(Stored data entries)
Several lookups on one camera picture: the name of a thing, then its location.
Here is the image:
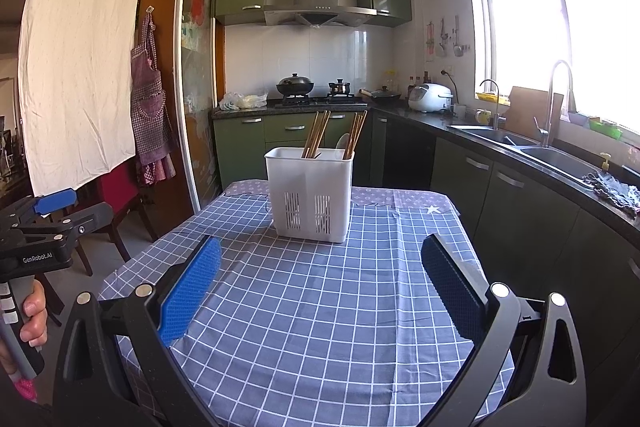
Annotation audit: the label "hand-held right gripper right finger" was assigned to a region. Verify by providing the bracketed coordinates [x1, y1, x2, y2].
[420, 233, 588, 427]

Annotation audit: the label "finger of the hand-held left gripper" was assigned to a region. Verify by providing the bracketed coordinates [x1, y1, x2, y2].
[20, 202, 115, 253]
[0, 188, 80, 230]

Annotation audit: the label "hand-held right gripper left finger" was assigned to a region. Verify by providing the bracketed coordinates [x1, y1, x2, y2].
[52, 234, 223, 427]

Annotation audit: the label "white plastic utensil holder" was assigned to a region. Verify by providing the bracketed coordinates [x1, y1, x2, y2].
[264, 147, 355, 244]

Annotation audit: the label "bunch of wooden chopsticks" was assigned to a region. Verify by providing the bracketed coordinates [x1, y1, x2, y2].
[300, 109, 368, 160]

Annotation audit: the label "person's left hand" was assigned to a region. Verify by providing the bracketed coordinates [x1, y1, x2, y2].
[17, 279, 49, 349]

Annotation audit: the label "red cushioned chair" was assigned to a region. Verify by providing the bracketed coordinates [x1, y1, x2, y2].
[75, 162, 158, 278]

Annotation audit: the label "blue checkered tablecloth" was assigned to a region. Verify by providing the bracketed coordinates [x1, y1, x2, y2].
[97, 179, 516, 427]

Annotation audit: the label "purple checkered apron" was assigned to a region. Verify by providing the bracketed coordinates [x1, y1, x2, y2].
[130, 7, 177, 186]

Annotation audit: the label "white hanging sheet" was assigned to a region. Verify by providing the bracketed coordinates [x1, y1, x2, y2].
[17, 0, 151, 198]

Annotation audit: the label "steel double sink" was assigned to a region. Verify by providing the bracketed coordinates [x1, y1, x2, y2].
[447, 123, 603, 180]

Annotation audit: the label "frosted glass sliding door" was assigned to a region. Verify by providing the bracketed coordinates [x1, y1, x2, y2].
[175, 0, 226, 212]

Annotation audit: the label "small steel faucet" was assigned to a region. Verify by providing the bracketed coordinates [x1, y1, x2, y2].
[479, 79, 506, 130]

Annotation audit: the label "grey rag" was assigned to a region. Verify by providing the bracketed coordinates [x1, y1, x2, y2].
[582, 171, 640, 218]

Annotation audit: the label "white rice cooker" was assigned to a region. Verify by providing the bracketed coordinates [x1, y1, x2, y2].
[407, 83, 455, 114]

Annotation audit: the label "wooden cutting board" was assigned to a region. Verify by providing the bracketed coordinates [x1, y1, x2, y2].
[505, 86, 565, 140]

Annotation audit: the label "white plastic bags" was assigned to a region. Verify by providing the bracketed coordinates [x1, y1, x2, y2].
[218, 91, 268, 110]

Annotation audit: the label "black frying pan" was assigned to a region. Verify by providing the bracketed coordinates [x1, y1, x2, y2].
[360, 86, 403, 100]

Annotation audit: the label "tall steel faucet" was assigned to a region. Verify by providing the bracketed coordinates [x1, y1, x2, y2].
[532, 59, 578, 148]

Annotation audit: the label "green plastic container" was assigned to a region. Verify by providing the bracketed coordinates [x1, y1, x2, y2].
[587, 117, 623, 140]

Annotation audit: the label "black gas stove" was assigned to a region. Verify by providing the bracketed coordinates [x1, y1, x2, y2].
[274, 94, 368, 108]

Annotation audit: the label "black lidded wok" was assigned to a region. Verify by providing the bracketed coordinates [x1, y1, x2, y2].
[276, 73, 316, 98]

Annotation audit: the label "kitchen window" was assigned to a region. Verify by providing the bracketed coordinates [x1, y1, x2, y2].
[472, 0, 640, 132]

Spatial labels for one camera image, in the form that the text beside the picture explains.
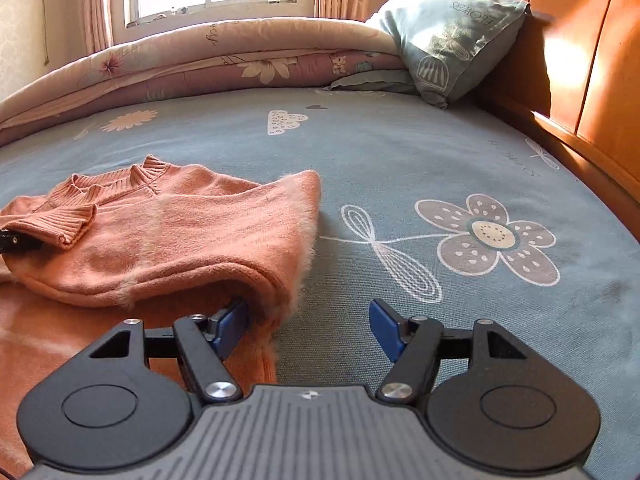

• _WHAT YOU HAVE TO DO_
The reply has to reproduce every line above verbatim and contain no pictures.

• _TASK RESPONSE_
Several lookups on one camera picture: the name of a thing, then its location.
Here is the image:
Annotation audit: the label "hand-held right gripper right finger" was assigned to a region. Verify by providing the bracketed coordinates [x1, y1, x2, y2].
[420, 233, 588, 427]

Annotation audit: the label "finger of the hand-held left gripper" was assigned to a region. Verify by providing the bracketed coordinates [x1, y1, x2, y2].
[20, 202, 115, 253]
[0, 188, 80, 230]

Annotation audit: the label "hand-held right gripper left finger" was assigned to a region. Verify by providing the bracketed coordinates [x1, y1, x2, y2].
[52, 234, 223, 427]

Annotation audit: the label "white plastic utensil holder" was assigned to a region. Verify by providing the bracketed coordinates [x1, y1, x2, y2].
[264, 147, 355, 244]

Annotation audit: the label "bunch of wooden chopsticks" was assigned to a region. Verify by providing the bracketed coordinates [x1, y1, x2, y2].
[300, 109, 368, 160]

Annotation audit: the label "person's left hand" was assigned to a region. Verify by providing the bracketed coordinates [x1, y1, x2, y2].
[17, 279, 49, 349]

Annotation audit: the label "red cushioned chair" was assigned to a region. Verify by providing the bracketed coordinates [x1, y1, x2, y2].
[75, 162, 158, 278]

Annotation audit: the label "blue checkered tablecloth" was assigned to a region. Verify by providing the bracketed coordinates [x1, y1, x2, y2].
[97, 179, 516, 427]

Annotation audit: the label "purple checkered apron" was assigned to a region. Verify by providing the bracketed coordinates [x1, y1, x2, y2].
[130, 7, 177, 186]

Annotation audit: the label "white hanging sheet" was assigned to a region. Verify by providing the bracketed coordinates [x1, y1, x2, y2].
[17, 0, 151, 198]

Annotation audit: the label "steel double sink" was assigned to a region. Verify by providing the bracketed coordinates [x1, y1, x2, y2].
[447, 123, 603, 180]

Annotation audit: the label "frosted glass sliding door" was assigned to a region. Verify by providing the bracketed coordinates [x1, y1, x2, y2].
[175, 0, 226, 212]

Annotation audit: the label "small steel faucet" was assigned to a region. Verify by providing the bracketed coordinates [x1, y1, x2, y2].
[479, 79, 506, 130]

Annotation audit: the label "grey rag" was assigned to a region. Verify by providing the bracketed coordinates [x1, y1, x2, y2].
[582, 171, 640, 218]

Annotation audit: the label "white rice cooker" was assigned to a region. Verify by providing the bracketed coordinates [x1, y1, x2, y2].
[407, 83, 455, 114]

Annotation audit: the label "wooden cutting board" was assigned to a region. Verify by providing the bracketed coordinates [x1, y1, x2, y2].
[505, 86, 565, 140]

Annotation audit: the label "white plastic bags" was assigned to a region. Verify by providing the bracketed coordinates [x1, y1, x2, y2].
[218, 91, 268, 110]

Annotation audit: the label "black frying pan" was assigned to a region. Verify by providing the bracketed coordinates [x1, y1, x2, y2].
[360, 86, 403, 100]

Annotation audit: the label "tall steel faucet" was assigned to a region. Verify by providing the bracketed coordinates [x1, y1, x2, y2].
[532, 59, 578, 148]

Annotation audit: the label "green plastic container" was assigned to a region. Verify by providing the bracketed coordinates [x1, y1, x2, y2].
[587, 117, 623, 140]

Annotation audit: the label "black gas stove" was assigned to a region. Verify by providing the bracketed coordinates [x1, y1, x2, y2].
[274, 94, 368, 108]

Annotation audit: the label "black lidded wok" was assigned to a region. Verify by providing the bracketed coordinates [x1, y1, x2, y2].
[276, 73, 316, 98]

Annotation audit: the label "kitchen window" was assigned to a region. Verify by providing the bracketed coordinates [x1, y1, x2, y2].
[472, 0, 640, 132]

Spatial labels for one camera image, in the form that the text beside the picture explains.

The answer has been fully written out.